Poly (ADP-ribose) polymerase inhibitors (PARPi) are selectively active in ovarian cancer (OC) with homologous recombination (HR) deficiency (HRD) caused by mutations in BRCA1/2 and other DNA repair pathway members. We sought molecular targeted therapy that induce HRD in HR-proficient cells to induce synthetic lethality with PARPi and extend the utility of PARPi. Here, we demonstrate that lysine-specific demethylase 1 (LSD1) is an important regulator for OC. Importantly, genetic depletion or pharmacological inhibition of LSD1 induces HRD and sensitizes HR-proficient OC cells to PARPi in vitro and in multiple in vivo models. Mechanistically, LSD1 inhibition directly impairs transcription of BRCA1/2 and RAD51, three genes essential for HR, dependently of its canonical demethylase function. Collectively, our work indicates combination with LSD1 inhibitor could greatly expand the utility of PARPi to patients with HR-proficient tumor, warranting assessment in human clinical trials.

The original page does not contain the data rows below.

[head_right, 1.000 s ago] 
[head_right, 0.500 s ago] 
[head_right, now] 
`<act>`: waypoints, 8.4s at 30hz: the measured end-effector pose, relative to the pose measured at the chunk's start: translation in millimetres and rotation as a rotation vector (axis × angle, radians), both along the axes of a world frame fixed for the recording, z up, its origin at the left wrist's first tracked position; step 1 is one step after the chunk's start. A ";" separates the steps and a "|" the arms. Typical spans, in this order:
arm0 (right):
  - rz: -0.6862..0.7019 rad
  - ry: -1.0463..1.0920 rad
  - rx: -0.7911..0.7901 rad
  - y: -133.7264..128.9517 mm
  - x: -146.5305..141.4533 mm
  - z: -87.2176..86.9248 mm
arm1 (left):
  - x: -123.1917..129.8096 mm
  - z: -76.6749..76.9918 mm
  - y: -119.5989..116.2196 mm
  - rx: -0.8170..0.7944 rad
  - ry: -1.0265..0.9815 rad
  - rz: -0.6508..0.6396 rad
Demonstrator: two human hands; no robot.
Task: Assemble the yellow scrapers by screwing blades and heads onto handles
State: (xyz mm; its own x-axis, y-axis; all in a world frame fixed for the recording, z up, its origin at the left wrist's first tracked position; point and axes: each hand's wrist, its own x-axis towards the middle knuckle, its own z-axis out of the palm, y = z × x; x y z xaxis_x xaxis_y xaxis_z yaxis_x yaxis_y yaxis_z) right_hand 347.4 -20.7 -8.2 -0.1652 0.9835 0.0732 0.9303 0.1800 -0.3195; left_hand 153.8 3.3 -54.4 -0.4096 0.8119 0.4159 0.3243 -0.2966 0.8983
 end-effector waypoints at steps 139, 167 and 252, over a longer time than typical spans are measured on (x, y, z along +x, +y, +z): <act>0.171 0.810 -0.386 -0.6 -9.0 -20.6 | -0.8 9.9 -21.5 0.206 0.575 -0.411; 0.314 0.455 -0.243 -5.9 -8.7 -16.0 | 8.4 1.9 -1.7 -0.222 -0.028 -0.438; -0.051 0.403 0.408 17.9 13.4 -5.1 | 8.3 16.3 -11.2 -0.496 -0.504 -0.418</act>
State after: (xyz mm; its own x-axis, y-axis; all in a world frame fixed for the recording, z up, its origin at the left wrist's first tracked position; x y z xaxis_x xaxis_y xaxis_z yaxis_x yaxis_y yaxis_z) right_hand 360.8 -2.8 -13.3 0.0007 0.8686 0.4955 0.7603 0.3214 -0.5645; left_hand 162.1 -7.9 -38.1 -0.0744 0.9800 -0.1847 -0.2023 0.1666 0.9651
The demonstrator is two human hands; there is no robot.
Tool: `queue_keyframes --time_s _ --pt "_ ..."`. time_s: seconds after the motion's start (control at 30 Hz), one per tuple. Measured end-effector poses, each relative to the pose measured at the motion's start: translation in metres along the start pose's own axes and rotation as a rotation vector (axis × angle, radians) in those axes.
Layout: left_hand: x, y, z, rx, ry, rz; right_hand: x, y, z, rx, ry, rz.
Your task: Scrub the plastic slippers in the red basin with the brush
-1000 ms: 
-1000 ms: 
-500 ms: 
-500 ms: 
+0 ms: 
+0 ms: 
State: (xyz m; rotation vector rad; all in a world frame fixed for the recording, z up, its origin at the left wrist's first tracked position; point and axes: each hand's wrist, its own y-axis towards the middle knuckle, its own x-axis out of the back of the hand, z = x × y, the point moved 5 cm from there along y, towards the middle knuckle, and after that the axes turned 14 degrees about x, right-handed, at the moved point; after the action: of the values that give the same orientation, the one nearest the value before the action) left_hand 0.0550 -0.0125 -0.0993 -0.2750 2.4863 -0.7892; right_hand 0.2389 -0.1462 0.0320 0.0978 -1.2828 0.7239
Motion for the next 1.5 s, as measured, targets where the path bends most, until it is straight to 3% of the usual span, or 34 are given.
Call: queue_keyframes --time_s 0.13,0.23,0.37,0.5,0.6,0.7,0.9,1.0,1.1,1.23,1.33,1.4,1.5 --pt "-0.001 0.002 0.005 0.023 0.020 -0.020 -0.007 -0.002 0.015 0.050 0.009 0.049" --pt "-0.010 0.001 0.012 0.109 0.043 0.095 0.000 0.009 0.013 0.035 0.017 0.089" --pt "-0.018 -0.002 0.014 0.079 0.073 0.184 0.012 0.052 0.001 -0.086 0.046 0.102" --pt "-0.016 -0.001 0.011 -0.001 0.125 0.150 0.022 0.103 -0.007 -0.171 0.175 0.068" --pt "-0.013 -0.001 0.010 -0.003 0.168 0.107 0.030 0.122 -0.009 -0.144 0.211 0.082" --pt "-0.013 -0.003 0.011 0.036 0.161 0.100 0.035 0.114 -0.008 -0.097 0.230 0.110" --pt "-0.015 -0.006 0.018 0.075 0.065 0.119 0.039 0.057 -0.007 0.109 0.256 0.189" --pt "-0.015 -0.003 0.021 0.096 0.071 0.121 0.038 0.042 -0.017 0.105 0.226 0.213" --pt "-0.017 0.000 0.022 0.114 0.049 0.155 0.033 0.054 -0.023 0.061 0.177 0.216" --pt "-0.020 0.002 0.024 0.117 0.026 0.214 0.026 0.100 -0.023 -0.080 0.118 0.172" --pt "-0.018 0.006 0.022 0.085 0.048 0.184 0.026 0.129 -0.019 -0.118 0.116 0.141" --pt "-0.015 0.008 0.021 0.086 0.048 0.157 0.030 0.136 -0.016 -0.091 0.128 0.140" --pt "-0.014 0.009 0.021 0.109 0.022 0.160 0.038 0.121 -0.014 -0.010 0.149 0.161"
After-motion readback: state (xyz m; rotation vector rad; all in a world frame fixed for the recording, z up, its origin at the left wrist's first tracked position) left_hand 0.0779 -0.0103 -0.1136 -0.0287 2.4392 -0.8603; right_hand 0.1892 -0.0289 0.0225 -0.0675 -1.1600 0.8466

聚 (ADP-核糖) 聚合酶抑制剂 (PARPi) 对由 BRCA1/2 和其他 DNA 修复途径成员突变引起的同源重组 (HR) 缺陷 (HRD) 卵巢癌 (OC) 具有选择性活性。我们寻求分子靶向治疗，在 HR 熟练细胞中诱导 HRD，从而诱导 PARPi 的合成致死并扩展 PARPi 的效用。在这里，我们证明赖氨酸特异性去甲基酶 1 (LSD1) 是 OC 的重要调节因子。重要的是，在体外和多种体内模型中，LSD1 的基因缺失或药理学抑制可诱导 HRD 并使熟练 HR 的 OC 细胞对 PARPi 敏感。从机制上讲，LSD1 抑制直接损害 BRCA1/2 和 RAD51（HR 必需的三个基因）的转录，依赖于其典型的去甲基化酶功能。总的来说，我们的工作表明，与 LSD1 抑制剂联合使用可以极大地扩展 PARPi 对 HR 熟练肿瘤患者的效用，值得在人体临床试验中进行评估。